Detectives in Phoenix, Arizona, are checking hundreds of leads as they try to capture a serial killer who stalks victims while driving down darkened streets of poor, predominantly Latino neighbourhoods.

The killer, dubbed the Serial Street Shooter, has killed seven people and wounded two since March in nine attacks that have sown fear in Phoenix and led to a police plea for the public's help.

But the neighbourhood where six of the killings happened has many immigrants who are reluctant to come forward for fear of deportation.

The gunman strikes only after sunset and before dawn. All but one of the killings have taken place in the city's Maryvale section.

The victims include a 12-year-girl who was shot dead along with her mother and a friend of the mother.

The killer is described as a lanky Hispanic man in his twenties who either fires through an open window of his car or gets out to shoot from close range before driving off.

In the most recent attack, on July 11, a man and a four-year-old boy escaped injury after the gunman shot at a vehicle they were sitting in.

Investigators are checking hundreds of leads, trying to find out if neighbours or security cameras captured video footage of the killer.

They have put undercover officers on extra patrols and are receiving help from the FBI. And they are hoping someone who knows the shooter comes forward.

"He has someone he has talked to about this," Phoenix police spokesman Sergeant Jonathan Howard said. "This guy shot and killed a 12-year-old girl. We hope someone else's conscience catches up with them."

Experts on serial killers say that given the gunman's brazen outdoor attacks, he will make a mistake sooner or later - if he has not done so already.

Unlike other serial killers, who often stay in the shadows, this one has allowed witnesses to catch glimpses of him, enabling police to create a sketch they have circulated. Detectives also found shell casings at four crime scenes, though authorities will not say what ballistics revealed about the gun or guns used.

While Maryvale has a higher crime rate than many other Phoenix neighbourhoods, police statistics show it has been getting safer in the past decade.

But now some residents are staying inside after dark, abandoning a neighbourhood custom of sitting out on chairs in front gardens when the roasting summer heat dips below 100F.

Taking a break from painting the ranch-style home he is renovating, construction worker Marco Garcia said that he is watching for suspicious activity, but that the man police are looking for - young and Hispanic - would not stand out in Maryvale.

The cars the killer has used - described by witnesses as a late-1990s brown Nissan, a late-1990s black BMW and a white Cadillac or Lincoln - are like the vehicles many Maryvale drivers own, Mr Garcia said.

"Anyone who passes by here could be him," he said.
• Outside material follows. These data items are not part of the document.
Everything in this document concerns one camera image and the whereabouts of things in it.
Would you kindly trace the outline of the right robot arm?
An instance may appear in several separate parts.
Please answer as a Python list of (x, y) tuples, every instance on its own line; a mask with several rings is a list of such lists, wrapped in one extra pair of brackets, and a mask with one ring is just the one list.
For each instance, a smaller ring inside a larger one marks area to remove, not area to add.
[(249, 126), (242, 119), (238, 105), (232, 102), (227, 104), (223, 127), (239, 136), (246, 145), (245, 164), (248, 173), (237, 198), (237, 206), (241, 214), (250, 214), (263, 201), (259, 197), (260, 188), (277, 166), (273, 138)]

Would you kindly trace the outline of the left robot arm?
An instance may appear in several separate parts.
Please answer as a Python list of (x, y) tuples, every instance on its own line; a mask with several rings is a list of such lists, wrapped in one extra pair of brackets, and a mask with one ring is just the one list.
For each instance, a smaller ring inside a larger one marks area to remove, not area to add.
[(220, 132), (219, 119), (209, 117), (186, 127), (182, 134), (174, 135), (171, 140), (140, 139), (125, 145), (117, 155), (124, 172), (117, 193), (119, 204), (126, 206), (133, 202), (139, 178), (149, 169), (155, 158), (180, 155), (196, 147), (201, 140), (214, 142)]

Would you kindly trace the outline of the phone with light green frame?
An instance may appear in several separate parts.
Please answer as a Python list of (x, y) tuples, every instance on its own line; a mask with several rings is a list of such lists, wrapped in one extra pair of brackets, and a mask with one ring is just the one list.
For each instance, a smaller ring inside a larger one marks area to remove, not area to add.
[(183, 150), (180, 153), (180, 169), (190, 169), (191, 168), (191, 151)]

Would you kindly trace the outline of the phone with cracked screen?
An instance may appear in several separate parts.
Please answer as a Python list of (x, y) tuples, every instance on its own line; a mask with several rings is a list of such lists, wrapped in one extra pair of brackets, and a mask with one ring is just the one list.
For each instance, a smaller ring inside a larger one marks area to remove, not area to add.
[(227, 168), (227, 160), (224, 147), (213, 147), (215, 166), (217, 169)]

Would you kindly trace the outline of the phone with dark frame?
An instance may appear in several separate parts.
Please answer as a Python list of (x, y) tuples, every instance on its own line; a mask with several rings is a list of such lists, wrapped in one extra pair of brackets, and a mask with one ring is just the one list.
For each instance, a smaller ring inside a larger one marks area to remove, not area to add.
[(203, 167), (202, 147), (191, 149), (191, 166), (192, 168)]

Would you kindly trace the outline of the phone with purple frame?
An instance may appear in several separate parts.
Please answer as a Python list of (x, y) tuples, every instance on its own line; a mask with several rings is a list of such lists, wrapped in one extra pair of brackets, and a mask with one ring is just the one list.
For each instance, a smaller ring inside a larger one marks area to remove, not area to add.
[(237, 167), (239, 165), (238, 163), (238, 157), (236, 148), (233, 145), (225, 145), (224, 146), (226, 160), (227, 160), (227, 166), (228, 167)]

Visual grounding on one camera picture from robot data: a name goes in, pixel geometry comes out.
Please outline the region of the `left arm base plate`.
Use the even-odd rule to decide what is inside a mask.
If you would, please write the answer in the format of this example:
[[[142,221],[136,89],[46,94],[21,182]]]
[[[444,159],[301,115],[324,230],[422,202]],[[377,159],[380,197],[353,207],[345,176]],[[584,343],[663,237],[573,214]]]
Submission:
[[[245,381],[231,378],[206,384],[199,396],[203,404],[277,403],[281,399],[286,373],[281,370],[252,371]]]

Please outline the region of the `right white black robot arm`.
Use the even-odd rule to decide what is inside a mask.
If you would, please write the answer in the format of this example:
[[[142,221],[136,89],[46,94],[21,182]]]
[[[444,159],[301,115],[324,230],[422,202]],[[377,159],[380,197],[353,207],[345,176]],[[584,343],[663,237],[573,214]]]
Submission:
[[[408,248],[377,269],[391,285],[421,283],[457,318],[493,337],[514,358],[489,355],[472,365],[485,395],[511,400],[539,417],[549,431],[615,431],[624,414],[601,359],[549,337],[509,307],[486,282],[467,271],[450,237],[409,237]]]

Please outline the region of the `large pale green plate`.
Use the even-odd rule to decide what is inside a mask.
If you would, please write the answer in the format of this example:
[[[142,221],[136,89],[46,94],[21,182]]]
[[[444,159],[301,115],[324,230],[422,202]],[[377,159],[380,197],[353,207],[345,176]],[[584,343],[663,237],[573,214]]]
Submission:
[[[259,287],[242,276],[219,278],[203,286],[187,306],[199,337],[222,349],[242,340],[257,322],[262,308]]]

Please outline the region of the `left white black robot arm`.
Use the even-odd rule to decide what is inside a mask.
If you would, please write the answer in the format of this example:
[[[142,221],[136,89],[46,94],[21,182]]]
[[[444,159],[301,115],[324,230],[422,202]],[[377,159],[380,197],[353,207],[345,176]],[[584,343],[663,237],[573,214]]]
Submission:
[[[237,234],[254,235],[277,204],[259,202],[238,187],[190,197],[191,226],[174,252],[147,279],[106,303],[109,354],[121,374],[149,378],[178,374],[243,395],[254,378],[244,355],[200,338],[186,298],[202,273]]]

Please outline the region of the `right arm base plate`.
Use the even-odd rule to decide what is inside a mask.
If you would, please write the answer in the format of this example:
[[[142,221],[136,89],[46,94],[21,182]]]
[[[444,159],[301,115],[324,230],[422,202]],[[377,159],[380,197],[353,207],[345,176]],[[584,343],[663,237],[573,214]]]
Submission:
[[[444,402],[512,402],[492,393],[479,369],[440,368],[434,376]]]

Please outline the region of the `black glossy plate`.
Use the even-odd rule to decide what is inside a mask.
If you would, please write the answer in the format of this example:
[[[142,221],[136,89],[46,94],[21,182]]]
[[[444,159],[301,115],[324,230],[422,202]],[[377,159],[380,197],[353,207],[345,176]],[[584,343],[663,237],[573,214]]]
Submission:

Another complicating factor is that many Maryvale residents are immigrants who are in the US illegally or do not have their paperwork in order and fear they will be deported if they go to police, said Maribel Diaz, with a neighbourhood watch group handing out fliers with the sketch of the gunman.

Those fears stem from Maricopa County Sheriff Joe Arpaio's heavy handed immigration enforcement and Arizona's tough anti-immigration laws, she said.

"It could be that someone saw something or looked at him or something but was scared and didn't report it," Ms Diaz said.

Authorities have been tight-lipped about the evidence they have, but DNA from the gunman would be almost impossible to recover from the crime scenes unless the shooter touched one of the victims or left behind an object, said Jack Levin, a criminologist at Northeastern University in Boston.

The first shooting happened on March 17, when the Nissan drove past three teenagers in Maryvale and pulled a U-turn. A police report said the driver was wearing a hat and fired a handgun, hitting a 16-year-old boy in the arm, abdomen and hip. He survived and described what he saw.

Diego Verdugo-Sanchez, 21, became the killer's first fatal victim on April 1, when he left his girlfriend's mother's home to lock his sport utility vehicle. He was hit three times in the torso and twice in the chest.

One witness claimed to have seen a person in the back seat of a car that left after the killing, leading police to warn that the shooter may have an accomplice.

Verdugo-Sanchez had a burglary conviction, and according to a police report, had used drugs in the past, giving rise to suspicions he was targeted because he had got mixed up in criminal activity, but police dismissed that possibility.

The deadliest attack came on June 12 when the suspect stopped his vehicle, got out and shot dead Angela Rochelle Liner, Stefanie Ellis, and Ellis' 12-year-old daughter Maleah as they sat in a parked car listening to music in front of a house. Ms Liner had 2,900 dollars (£2,245) with her but the suspect did not take it.

The serial killings are happening a decade after Phoenix was terrorised by the 2005-06 random shooting deaths of six people, with 19 more wounded. That case was solved when a drinking friend of the two killers informed on them.

The Serial Street Shooter may "get bolder and bolder", said Scott Bonn, a criminologist and sociology professor at Drew University in Madison, New Jersey. "But eventually he is going to make a mistake."